Özledim torunları gittim görmeye,
Gelinin çehresini bir görsen hanım.
Uyuyan çocuğa sussana deyip,
Öyle bağırdıki bir duysan hanım.
Yemek yapar tencereyi kırarak,
Kap kacağı birbirine vurarak,
Evde ne varsa bir bir sayarak,
Sanki hırsız var bir görsen hanım.
Yıkıp çehresini çatar kaşını,
Tulumba gibi sallar tiftik başını,
Her sözün sonunda ecel taşını,
Öyle vuruyorki bir bilsen hanım.
Çehresi turşu satar, limon suratlı,
Ben deyim katır sen de kıratlı,
Türkiyeliyim amma aslım Yozgatlı,
Dolaştım her yeri, bir görsen hanım.
Uzatamıyorum elimi yemek yemeye,
Korkuyorum gelin su ver demeye,
Torunlarımı bile öpüp sevmeye,
Eymeniyorum, hele bir görsen hanım.
Binbir vaadle beni yurdumdan etti.
Elimde ne varsa hepsini sattı.
En sonunda beni kapıya attı.
Kümesim olaydı, tünesem hanım.
Ne mal kaldı ne mülk, vermedik
Görgü dersi verir görgü görmedik,
En sonunda bana vurdu bir tepik,
Soluğu yanında aldım duy hanım.
Kıymak istiyorum inan canıma,
Biran önce varmak için yanına,
Hak etmiyorum dokunuyor kanıma,
Her sözü bir ok bir bilsen hanım.
CEYLAN'i der yaradanım aşkına,
Yardım eyle yoksul ile düşküne,
Darda bırakıp koyma müşkile,
Gün be gün duam bir duysan hanım.
Kayıt Tarihi : 22.3.2007 22:58:00





© Bu şiirin her türlü telif hakkı şairin kendisine ve / veya temsilcilerine aittir.

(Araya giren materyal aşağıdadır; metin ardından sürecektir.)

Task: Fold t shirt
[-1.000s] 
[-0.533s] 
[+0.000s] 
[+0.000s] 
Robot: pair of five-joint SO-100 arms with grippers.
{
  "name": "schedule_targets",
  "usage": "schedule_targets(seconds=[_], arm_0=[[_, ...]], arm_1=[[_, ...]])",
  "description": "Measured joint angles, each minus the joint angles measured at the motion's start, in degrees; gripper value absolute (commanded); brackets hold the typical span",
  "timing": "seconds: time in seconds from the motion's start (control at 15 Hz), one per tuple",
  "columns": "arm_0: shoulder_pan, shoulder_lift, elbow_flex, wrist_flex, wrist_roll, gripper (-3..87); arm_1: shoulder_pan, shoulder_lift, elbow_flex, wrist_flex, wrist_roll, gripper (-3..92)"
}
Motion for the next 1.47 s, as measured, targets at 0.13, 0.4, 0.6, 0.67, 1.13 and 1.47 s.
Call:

Bu şiirimi Ankara'dan gelirken otobüsün içinde Yozgat'ın Sarıkaya ilçesinden bir ihtiyar amcanın eşinin ölümünden sonra oğlu ve gelinin evini malını sattırıp sana bakarım diye İstanbul'a getirip, en sonunda evinden kovduğunu ve eşinin mezarına varıp akşamdan sabaha kadar ağladığını anlatması üzerine yazdım.